Sem falar também da importância de políticas protecionistas para garantir a produção no Brasil de produtos como máscaras, luvas, remédios, equipamentos médicos. Não podemos ficar dependendo do abastecimento destes produtos da China em uma situação de pandemia.
Como estamos vendo em todos os países afetados pela crise do coronavírus, o estado terá que ter um protagonismo maior para estimular a economia. Paulo Guedes, mesmo com suas convicções do estado mínimo, já está falando em investimentos que o governo terá que fazer em infraestrutura e saneamento básico.
As despesas obrigatórias, como gasto de pessoal, já estão no radar da equipe econômica para sofrer cortes. A renúncia fiscal de mais de R$ 300 bilhões pode ser revista, sem prejuízos a segmentos produtivos importantes. A maior parte do dinheiro que Guedes vai precisar deverá vir da cobrança de impostos.
A cobrança da CPMF por tempo determinado poderia ser uma alternativa, assim como uma maior tributação das grandes fortunas. A inclusão destes impostos na pauta de medidas ao Congresso, segundo qualificada fonte da área econômica, poderia contribuir para a aprovação das privatizações no Congresso. É que quanto maior for o volume arrecadado com as privatizações, menos seria a necessidade de cobrança de mais impostos e corte de gastos.
O aparelho de estado terá também que se ajustar a esta nova realidade de demanda por recursos públicos e controle de gastos. A área da saúde vai precisar de mais recursos para construção de hospitais, de mais UTIs, respiradores e profissionais habilitados para atender a população. Hoje, sabemos que este investimento será bem mais vantajoso em termos econômicos do que os estragos das quarentenas.

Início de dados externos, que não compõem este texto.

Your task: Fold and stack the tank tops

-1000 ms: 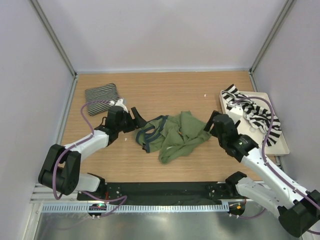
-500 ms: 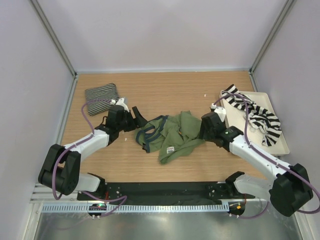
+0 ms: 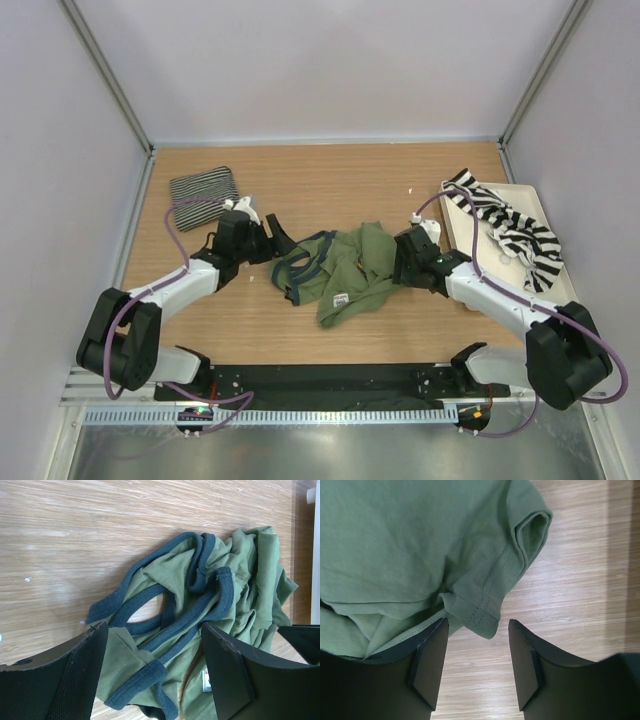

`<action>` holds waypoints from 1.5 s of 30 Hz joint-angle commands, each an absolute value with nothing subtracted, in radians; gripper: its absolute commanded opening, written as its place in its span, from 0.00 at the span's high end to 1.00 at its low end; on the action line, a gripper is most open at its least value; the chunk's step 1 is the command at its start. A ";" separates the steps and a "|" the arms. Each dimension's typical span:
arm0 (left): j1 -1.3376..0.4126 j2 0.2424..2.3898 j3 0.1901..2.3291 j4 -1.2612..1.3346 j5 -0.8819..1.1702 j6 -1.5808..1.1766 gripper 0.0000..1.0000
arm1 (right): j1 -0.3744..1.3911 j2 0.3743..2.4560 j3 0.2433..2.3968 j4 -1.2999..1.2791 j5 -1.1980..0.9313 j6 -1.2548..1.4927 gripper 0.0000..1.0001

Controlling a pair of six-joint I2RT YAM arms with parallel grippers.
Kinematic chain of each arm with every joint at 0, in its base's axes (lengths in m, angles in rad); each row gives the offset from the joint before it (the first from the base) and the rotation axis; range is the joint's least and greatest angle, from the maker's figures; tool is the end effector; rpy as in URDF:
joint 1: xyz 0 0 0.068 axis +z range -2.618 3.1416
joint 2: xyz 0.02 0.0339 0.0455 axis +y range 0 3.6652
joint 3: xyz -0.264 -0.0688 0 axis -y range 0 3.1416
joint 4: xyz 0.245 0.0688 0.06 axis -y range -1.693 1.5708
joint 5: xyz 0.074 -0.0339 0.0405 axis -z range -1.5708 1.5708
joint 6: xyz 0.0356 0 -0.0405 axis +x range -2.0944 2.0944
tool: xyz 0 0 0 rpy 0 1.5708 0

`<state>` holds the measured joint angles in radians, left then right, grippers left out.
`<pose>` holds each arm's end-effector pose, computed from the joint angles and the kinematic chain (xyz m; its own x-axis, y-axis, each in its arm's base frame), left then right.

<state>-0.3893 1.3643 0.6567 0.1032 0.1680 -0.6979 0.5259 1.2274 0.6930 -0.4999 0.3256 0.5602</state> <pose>0.2576 -0.1121 0.1962 -0.7251 -0.3873 -0.5694 0.0464 0.7975 -0.6016 0.2025 0.1044 0.1963 -0.8073 0.1135 -0.5791 0.1119 0.9930 0.0387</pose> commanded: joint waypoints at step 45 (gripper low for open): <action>-0.969 1.712 1.321 -0.031 -0.020 -0.199 0.27 | 0.518 0.848 1.287 -0.790 0.729 0.449 0.99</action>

O governo terá muito mais demandas de gastos para atender a milhares de desempregados e pessoas que vivem na informalidade. O que observamos é que faltam dados e estudos para identificar as pessoas que mais precisam da ajuda do estado.
Caso o governo tenha êxito neste seu programa de controle do déficit primário poderá recuperar parte da confiança de investidores. O segundo passo é o plano de desenvolvimento econômico para dar conta dos novos desafios do setor produtivo de uma realidade bem diferente do que existia antes.
O crescimento da economia poderia ocorrer com o protagonismo do governo e a participação efetiva do setor privado. A retomada do crescimento é a única alternativa que o Brasil terá para reequilibrar suas contas e gerar empregos e renda, sem o que não há consumo e continuaremos no atoleiro.